**WORK TO COMPLETE:**
Which lines make up the answer? Those from the line with "Give the mask of the red" through the end of the data; reproduce them exactly.

**RECORDS SHOWN:**
________________________________________
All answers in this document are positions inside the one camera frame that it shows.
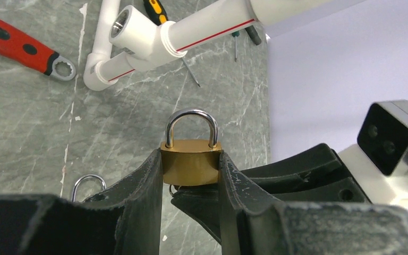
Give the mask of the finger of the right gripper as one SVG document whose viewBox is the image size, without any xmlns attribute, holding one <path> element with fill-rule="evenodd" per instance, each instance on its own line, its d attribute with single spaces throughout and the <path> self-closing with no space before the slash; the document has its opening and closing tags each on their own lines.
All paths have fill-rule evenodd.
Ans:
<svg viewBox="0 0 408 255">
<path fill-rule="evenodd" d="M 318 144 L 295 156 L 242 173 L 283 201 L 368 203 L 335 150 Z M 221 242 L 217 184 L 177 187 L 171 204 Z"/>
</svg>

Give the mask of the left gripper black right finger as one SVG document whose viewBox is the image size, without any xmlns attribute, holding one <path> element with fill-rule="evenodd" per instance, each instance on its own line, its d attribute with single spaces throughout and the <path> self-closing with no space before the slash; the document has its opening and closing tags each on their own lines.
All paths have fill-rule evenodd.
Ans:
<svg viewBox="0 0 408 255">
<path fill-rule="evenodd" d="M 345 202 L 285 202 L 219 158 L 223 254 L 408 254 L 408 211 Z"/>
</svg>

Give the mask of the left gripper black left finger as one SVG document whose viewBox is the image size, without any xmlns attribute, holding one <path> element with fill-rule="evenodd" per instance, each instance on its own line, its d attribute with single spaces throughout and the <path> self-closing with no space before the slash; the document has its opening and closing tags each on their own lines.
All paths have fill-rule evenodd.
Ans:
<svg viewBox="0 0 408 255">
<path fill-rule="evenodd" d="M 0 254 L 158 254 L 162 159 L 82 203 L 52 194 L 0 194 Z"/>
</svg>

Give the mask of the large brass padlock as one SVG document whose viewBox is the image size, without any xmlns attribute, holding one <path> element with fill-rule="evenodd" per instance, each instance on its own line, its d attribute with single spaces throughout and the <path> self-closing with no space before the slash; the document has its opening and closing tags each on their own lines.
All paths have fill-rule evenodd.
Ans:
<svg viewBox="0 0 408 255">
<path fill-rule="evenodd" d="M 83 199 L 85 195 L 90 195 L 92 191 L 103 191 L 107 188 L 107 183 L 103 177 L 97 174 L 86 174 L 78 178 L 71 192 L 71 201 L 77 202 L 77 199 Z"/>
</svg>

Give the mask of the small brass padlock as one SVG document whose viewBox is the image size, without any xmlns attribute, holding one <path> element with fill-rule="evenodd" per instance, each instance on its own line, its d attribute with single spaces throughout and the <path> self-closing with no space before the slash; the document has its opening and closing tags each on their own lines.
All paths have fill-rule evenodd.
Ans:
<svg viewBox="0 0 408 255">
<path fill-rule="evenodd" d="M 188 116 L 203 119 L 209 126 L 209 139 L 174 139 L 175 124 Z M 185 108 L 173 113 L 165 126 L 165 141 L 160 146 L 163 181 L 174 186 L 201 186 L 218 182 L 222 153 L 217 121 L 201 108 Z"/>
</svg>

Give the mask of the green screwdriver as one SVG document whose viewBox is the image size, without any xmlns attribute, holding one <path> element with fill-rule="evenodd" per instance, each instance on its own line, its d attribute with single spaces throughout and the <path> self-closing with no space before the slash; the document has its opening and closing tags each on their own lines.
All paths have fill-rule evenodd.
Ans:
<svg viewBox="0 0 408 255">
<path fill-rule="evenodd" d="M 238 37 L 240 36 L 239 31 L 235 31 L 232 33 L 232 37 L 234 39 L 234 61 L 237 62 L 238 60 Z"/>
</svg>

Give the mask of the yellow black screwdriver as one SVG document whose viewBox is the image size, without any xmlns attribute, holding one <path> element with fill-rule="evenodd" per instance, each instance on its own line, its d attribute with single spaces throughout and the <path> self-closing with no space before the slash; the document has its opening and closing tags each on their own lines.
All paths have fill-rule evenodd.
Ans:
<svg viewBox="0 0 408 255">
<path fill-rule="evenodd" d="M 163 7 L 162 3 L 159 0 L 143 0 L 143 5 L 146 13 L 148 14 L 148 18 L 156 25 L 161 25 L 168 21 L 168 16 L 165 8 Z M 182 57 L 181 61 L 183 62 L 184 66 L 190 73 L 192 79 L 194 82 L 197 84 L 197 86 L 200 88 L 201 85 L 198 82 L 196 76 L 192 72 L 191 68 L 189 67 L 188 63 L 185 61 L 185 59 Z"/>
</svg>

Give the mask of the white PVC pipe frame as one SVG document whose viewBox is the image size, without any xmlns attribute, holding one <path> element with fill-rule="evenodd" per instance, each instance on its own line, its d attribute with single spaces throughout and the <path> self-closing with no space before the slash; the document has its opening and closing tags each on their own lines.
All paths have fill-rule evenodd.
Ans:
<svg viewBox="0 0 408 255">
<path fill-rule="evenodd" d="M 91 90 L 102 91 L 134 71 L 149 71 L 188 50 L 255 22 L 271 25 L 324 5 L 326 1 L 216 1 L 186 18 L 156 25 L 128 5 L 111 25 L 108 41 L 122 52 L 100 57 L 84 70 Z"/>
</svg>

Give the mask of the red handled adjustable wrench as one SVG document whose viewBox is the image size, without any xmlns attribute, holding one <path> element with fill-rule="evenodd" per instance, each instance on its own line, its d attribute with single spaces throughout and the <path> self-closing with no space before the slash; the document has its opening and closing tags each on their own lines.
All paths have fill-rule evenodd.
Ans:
________________________________________
**TASK RESPONSE:**
Give the mask of the red handled adjustable wrench as one SVG document whose viewBox is the image size, without any xmlns attribute, holding one <path> element with fill-rule="evenodd" per instance, each instance on its own line, its d attribute with single spaces throughout and the <path> self-closing with no space before the slash; the document has its opening and closing tags each on their own lines.
All paths have fill-rule evenodd.
Ans:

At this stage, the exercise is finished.